One of the best lessons from this kind of podcast is that mistakes are not only inevitable; they are useful. Hearing experienced investors talk about what they got wrong can be more educational than hearing them talk about what they got right. Success stories often sound smoother in hindsight than they felt in real time. Mistakes have texture. They show the emotional traps, the overconfidence, the fear, the impatience, and the assumptions that shape financial decisions.
Another experience tied to the show is the joy of connecting investing with culture. Markets are not separate from the world. They reflect technology, politics, demographics, entertainment, housing, consumer behavior, and even the stories people tell at dinner. A podcast that can move from ETFs to movies to retirement behavior without losing the thread understands something important: money touches everything, but it does not have to ruin the conversation.
For anyone thinking about starting a podcast, Animal Spirits offers a practical example. Begin with genuine curiosity. Choose a topic you would discuss even if nobody paid attention. Find a co-host who makes you sharper. Do not chase perfection so hard that you never publish. The best shows develop through repetition. Chemistry improves. Segments evolve. Listeners tell you what resonates. Over time, a simple conversation can become a trusted habit for thousands of people.
For listeners, the takeaway is just as useful. Find voices that make you better, not louder. A good investing podcast should not leave you panicked, overconfident, or desperate to trade. It should leave you more informed, more patient, and more aware of your own behavior. If you can finish an episode feeling calmer and smarter, that is a pretty good return on time invested.
Conclusion
Animal Spirits with Michael & Ben is more than another investing podcast. It is a reminder that markets are human, personal finance is emotional, and good conversations can make difficult topics easier to understand. Michael Batnick and Ben Carlson bring experience, curiosity, humor, and humility to a subject that badly needs all four.

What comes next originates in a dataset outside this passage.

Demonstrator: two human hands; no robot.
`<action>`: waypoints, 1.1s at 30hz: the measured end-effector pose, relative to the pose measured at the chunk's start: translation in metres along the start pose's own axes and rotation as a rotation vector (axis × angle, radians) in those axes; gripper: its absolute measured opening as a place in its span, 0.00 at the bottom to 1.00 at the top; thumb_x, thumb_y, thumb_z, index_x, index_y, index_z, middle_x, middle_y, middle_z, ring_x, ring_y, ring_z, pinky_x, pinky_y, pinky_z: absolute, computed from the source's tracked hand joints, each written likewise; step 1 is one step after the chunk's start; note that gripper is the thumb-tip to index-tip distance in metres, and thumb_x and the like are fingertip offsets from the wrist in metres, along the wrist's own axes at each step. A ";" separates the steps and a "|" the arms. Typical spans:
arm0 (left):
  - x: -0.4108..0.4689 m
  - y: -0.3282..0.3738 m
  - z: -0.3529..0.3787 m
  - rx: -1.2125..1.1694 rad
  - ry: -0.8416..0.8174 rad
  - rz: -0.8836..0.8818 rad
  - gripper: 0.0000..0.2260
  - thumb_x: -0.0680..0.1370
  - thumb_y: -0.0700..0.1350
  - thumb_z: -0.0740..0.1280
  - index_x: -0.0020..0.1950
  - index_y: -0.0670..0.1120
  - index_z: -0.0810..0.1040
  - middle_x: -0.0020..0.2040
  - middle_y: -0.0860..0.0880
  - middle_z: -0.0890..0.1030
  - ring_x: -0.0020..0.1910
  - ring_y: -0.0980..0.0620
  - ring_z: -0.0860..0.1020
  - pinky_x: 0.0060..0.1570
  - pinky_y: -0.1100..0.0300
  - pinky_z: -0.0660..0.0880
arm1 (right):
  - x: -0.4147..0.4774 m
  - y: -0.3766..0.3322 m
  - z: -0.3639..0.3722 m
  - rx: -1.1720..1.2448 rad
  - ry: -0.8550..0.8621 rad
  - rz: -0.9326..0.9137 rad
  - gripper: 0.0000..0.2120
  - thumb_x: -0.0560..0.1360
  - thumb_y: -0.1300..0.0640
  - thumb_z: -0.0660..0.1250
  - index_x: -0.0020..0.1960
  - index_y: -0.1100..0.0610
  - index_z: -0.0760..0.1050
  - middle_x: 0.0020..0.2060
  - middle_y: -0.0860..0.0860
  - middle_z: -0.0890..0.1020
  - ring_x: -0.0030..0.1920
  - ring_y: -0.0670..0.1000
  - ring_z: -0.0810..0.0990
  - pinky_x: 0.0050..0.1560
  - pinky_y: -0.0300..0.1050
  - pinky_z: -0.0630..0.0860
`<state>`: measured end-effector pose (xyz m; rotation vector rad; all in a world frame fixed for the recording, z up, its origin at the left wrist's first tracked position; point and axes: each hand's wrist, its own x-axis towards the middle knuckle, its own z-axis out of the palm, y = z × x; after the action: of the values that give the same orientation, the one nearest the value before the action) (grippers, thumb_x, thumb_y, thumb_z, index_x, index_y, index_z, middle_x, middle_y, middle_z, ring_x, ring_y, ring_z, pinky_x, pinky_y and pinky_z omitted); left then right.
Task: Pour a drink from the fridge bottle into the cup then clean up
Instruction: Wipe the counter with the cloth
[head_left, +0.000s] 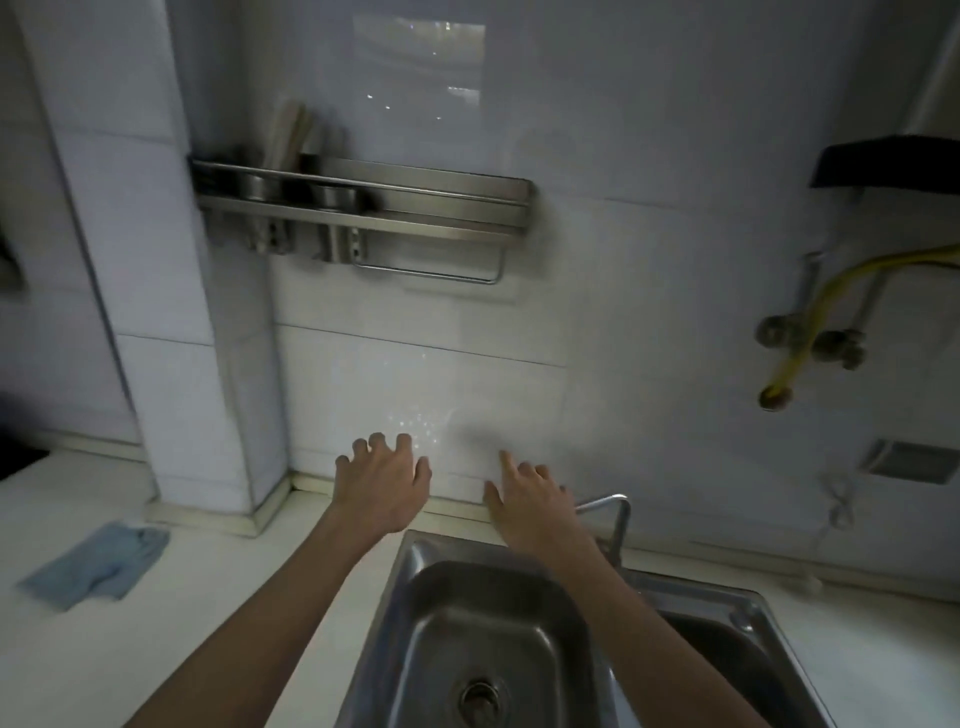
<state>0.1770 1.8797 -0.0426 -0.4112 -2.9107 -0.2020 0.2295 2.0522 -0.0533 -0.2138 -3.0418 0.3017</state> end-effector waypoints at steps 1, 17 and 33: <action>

Whether the discussion is about market cycles, personal portfolios, investing mistakes, books, media, parenting, or the strange behavior of investors during bull and bear markets, the show offers something valuable: perspective. In a financial world addicted to certainty, Animal Spirits is comfortable asking questions. That is exactly why it works.
Note: This article is an original, fully rewritten editorial overview based on publicly available information about Animal Spirits, Michael Batnick, Ben Carlson, and the broader podcast landscape. It is for informational and educational publishing purposes only and should not be treated as personalized investment advice.